Q: Are there any plans to help the university responsible for their EDI strategy?
A: Our EDI strategy is in line with the University’s strategy, so we are looking at what they are doing and as we look through it, if we see anything that we do not agree with we will definitely call them up on that. SUSU’s EDI strategy is in its early stages, but as time goes on, we will hold the university accountable where necessary.
Q: Are there any of those groups which have a relevance to PGRs? Because there is a lot of overlap between our PGR staff or students and there might be boards that might be relevant to our specific needs.
A: There are working groups that could get PGRs involved and moving forwards Nicole will contact Avila to talk about getting PGRs involved there.

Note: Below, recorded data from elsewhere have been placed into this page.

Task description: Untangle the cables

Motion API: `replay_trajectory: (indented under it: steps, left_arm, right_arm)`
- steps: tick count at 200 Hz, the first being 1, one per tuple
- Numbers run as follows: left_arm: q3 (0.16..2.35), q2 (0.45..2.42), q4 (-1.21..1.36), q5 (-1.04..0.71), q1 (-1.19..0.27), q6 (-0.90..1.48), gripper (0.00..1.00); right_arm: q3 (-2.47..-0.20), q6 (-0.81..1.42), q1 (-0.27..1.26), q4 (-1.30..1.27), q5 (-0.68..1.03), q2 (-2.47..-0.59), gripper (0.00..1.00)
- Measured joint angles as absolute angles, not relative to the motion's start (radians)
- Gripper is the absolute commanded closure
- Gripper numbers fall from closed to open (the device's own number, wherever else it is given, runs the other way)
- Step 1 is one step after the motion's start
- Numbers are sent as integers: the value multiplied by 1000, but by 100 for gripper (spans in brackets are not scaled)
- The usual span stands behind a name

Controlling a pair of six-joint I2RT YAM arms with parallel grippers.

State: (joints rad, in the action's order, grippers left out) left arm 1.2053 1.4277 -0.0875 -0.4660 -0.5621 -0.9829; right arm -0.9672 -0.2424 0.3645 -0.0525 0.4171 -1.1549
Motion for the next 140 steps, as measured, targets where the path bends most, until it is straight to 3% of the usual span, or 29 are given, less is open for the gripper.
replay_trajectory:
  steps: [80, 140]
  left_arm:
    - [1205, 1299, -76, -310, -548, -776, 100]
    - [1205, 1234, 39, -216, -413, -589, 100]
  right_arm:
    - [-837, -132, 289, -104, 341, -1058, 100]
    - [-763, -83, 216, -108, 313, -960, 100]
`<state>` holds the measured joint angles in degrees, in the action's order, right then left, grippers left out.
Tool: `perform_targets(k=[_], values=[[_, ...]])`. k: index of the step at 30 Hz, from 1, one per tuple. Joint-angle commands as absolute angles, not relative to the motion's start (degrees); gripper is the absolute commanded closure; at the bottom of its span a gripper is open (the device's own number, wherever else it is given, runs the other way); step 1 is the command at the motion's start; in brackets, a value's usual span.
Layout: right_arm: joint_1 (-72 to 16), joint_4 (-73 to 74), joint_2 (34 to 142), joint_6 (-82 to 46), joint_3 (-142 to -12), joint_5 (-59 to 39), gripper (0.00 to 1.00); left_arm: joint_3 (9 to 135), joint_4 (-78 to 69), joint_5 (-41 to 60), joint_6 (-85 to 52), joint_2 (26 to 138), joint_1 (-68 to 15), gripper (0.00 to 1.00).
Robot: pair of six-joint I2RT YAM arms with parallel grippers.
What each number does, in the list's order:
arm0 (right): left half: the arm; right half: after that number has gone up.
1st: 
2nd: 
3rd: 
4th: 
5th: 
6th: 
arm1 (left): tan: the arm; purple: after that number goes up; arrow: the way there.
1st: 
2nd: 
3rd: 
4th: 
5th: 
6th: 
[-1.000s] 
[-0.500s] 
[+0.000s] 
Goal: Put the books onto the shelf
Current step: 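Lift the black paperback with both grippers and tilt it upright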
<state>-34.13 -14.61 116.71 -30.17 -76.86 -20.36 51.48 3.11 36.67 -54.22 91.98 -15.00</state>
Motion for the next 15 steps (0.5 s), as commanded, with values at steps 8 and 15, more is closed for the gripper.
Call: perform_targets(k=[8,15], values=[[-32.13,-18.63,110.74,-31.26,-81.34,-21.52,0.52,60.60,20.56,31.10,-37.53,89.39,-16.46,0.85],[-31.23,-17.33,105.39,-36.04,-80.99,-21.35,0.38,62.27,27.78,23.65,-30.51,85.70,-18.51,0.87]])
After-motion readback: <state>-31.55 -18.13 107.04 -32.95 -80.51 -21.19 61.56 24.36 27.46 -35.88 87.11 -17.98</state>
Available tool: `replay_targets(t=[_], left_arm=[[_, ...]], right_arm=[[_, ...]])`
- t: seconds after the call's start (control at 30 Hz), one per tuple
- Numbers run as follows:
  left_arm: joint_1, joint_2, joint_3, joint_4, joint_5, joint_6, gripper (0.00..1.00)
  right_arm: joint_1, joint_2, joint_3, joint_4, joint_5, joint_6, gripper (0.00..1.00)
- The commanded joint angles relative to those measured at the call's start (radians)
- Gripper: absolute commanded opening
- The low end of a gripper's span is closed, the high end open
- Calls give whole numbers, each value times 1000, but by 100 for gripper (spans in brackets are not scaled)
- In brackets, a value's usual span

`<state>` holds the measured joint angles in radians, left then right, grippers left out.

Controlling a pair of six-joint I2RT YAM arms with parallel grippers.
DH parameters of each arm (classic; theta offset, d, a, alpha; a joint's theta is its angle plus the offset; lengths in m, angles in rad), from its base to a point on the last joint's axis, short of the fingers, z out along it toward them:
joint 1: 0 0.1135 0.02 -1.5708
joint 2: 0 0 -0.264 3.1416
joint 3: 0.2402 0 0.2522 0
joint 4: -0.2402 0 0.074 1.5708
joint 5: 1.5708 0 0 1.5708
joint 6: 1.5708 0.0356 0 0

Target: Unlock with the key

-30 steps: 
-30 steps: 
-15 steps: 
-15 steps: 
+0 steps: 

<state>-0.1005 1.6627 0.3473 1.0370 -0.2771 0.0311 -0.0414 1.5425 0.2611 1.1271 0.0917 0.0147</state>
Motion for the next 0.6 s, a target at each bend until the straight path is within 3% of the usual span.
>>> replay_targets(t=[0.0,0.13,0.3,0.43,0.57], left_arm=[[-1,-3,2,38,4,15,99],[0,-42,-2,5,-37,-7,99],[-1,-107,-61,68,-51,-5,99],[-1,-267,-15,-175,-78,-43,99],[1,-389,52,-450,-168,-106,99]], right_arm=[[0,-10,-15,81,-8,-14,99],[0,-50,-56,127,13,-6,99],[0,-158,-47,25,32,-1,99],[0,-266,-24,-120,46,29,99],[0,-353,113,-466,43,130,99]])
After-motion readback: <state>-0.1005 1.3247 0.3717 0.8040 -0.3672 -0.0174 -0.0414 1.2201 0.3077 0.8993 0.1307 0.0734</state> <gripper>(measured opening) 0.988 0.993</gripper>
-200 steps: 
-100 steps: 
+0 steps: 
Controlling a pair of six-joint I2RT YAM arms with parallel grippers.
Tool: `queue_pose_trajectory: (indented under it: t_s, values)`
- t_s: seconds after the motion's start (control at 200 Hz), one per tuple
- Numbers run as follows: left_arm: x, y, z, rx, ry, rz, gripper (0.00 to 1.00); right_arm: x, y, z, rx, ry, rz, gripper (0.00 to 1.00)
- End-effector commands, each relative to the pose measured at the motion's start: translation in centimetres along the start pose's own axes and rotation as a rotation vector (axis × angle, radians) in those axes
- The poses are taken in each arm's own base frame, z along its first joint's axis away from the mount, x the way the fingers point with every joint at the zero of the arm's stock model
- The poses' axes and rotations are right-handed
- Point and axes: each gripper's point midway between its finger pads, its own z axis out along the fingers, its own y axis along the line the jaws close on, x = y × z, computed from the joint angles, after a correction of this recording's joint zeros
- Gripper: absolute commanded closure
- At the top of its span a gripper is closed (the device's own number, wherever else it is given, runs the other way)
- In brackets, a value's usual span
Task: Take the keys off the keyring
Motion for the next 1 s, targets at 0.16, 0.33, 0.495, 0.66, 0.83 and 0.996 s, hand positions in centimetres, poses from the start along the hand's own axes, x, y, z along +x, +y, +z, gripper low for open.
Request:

Action: Nicole to contact Avila to talk about getting PGRs involved in groups which are relevant to PGRs.
Sam Tweedle, VP Sports
Sam’s plan was taken as read. There were no questions for Sam.
Corin Holloway, VP Activities
Corin noted that his plan is to help societies and make it easier for societies to do things. He then went on to reply to the questions that had been asked.
Q: On ‘Advertisement’ you are a bit vague. How are you going to find new ways?
A: We will try to work with the Marketing team and try to get students involved in things. Corin added that he tries to talk to students directly and message them suggesting things that they could do. That way Corin believes is more effective. He asked if anyone had other ideas on how to advertise more, to tell him.
Fiona also added that this is a general plan, so it did not matter if not every point of what Corin wants to do goes into the plan.
Q: What is the Nuffield plan?
A: The idea is that the Nuffield theatre exists, theatre societies want to use it. Before covid it was used by professional people, but unfortunately it closed due to covid and now they are trying to work out what to do with it because it is empty. At the moment the plans of what is going to happen to it are confidential, but Corin is trying to work with the Arts team to make sure that is used for students and in a way that will benefit students. Corin also added that they have a decent proposal. He added that this is unlikely to happen this year.
Q: What is the rough ratio of PGR to UG students in societies and in link to that how do we market to PGRs and equally to other hard to reach students? Do you have a strategy on how to market? Nick Hillier, Senator, who had asked the question noted that he believes that since there is a lot of interface between Sabbs they could work together and learn from each other, and he believes that there should be a different strategy for different groups.
A: Action: Corin to find the stats for PGR students. Also, Corin to look at the strategy in how to engage these groups.